The last 23 bits of the multicast IP address are mapped onto the MAC address. This leaves 5 bits unmapped, so there are 32 (2^5) multicast IP addresses that have the same corresponding MAC address.

Some examples will help explain this. Let’s look at the mapping of the multicast address 239.101.1.23 to the MAC 0100.5e65.0117

You can visually see how the 5 lost bits, no matter their value, always result in the same multicast MAC address. This is why there are 2^5 possible multicast IPs that map to the same multicast MAC address.

For fun take a look at this calculator: http://www.dqnetworks.ie/toolsinfo.d/multicastaddressing.html

It shows you all the possible multicast IPs that map to the given MAC address:

Is this mapping ambiguity an issue?

In the real world, you are unlikely to see this mapping ambiguity as an issue. Let’s say a host is subscribing to 239.101.1.23. The danger is that they could receive traffic for the 31 other multicast IPs that share the MAC address. However, even if the host receives multicast traffic for 233.101.1.23 for example, it will simply drop it. The only negative is the fact that the host processes the packet enough to parse the IP header and notice that it is not interested in the traffic. Other non-ambiguous multicast traffic is dropped one step earlier, because the NIC is not listening to frames with the destination MAC address.

A quick note on the broadcast/multicast bit

Notice that the MAC address 0100.5exx.xxxx contains a 1 in the 8th bit. (This is the 1 in 0100.5exx.xxxx).

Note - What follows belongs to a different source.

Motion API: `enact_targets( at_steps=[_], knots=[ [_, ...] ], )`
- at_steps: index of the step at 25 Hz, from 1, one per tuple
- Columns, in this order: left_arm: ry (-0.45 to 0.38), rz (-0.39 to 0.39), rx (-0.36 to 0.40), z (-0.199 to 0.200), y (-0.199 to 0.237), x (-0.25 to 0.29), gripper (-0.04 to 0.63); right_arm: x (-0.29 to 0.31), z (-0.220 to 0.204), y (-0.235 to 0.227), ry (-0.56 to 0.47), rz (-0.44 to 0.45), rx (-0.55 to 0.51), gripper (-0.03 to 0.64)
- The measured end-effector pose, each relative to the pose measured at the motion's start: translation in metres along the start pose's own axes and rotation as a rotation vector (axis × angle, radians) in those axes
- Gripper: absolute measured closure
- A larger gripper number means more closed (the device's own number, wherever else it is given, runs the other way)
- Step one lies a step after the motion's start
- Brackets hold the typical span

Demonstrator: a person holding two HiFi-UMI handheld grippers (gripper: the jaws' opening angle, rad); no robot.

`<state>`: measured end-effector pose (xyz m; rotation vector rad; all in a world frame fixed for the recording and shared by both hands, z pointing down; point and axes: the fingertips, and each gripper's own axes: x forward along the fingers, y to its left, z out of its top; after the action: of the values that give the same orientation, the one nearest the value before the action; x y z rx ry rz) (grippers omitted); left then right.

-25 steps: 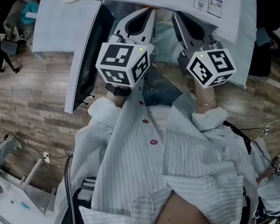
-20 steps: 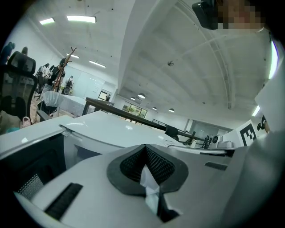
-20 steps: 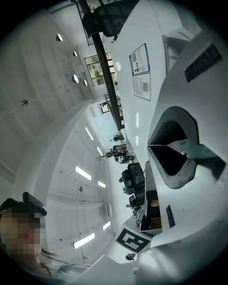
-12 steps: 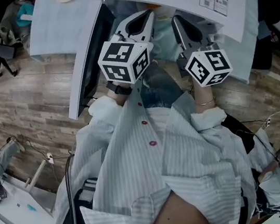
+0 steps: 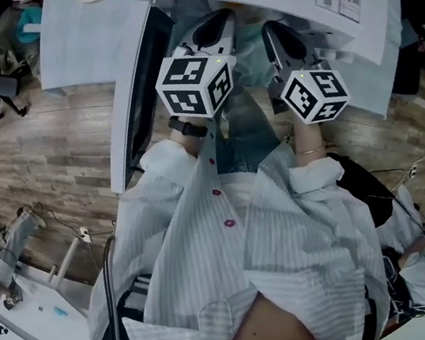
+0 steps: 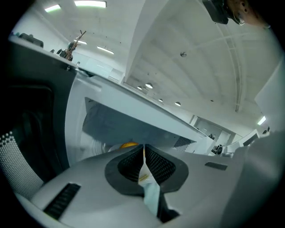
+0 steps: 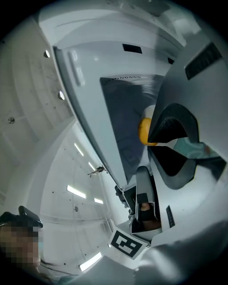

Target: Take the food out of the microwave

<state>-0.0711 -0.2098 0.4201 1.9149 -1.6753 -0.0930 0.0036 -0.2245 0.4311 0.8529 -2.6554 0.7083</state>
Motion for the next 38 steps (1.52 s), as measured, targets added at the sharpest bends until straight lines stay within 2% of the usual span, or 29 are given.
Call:
enact_targets(
  at_steps=[10, 15, 22, 30, 38],
  knots=[
    [0.046, 0.023, -0.072, -0.032, 0.019, 0.009, 0.569, 0.014, -0.027, -0.017, 0.037, -0.015, 0.097, 0.576],
    [0.077, 0.029, -0.141, -0.048, 0.028, 0.013, 0.516, 0.021, -0.045, -0.018, 0.075, 0.0, 0.146, 0.502],
    [0.1, 0.041, -0.232, -0.062, 0.038, 0.016, 0.473, 0.027, -0.064, -0.023, 0.086, -0.017, 0.25, 0.473],
    [0.124, 0.009, -0.438, -0.083, 0.04, 0.024, 0.435, 0.035, -0.075, -0.03, 0.073, -0.012, 0.379, 0.44],
    [0.126, -0.009, -0.632, -0.096, 0.044, 0.029, 0.399, 0.044, -0.088, -0.034, 0.072, -0.005, 0.555, 0.433]
  ],
)
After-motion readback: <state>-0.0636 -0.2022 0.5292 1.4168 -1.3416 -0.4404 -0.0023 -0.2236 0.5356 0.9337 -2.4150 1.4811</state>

This bit signifies that the frame is either broadcast or multicast. A unicast MAC address cannot have a 1 here, it must be set to 0. This bit allows a switch to easily differentiate a unicast frame from broadcast/multicast. If a switch is not preforming multicast snooping, it actually treats the multicast frame as broadcast, forwarding it out all ports in the VLAN.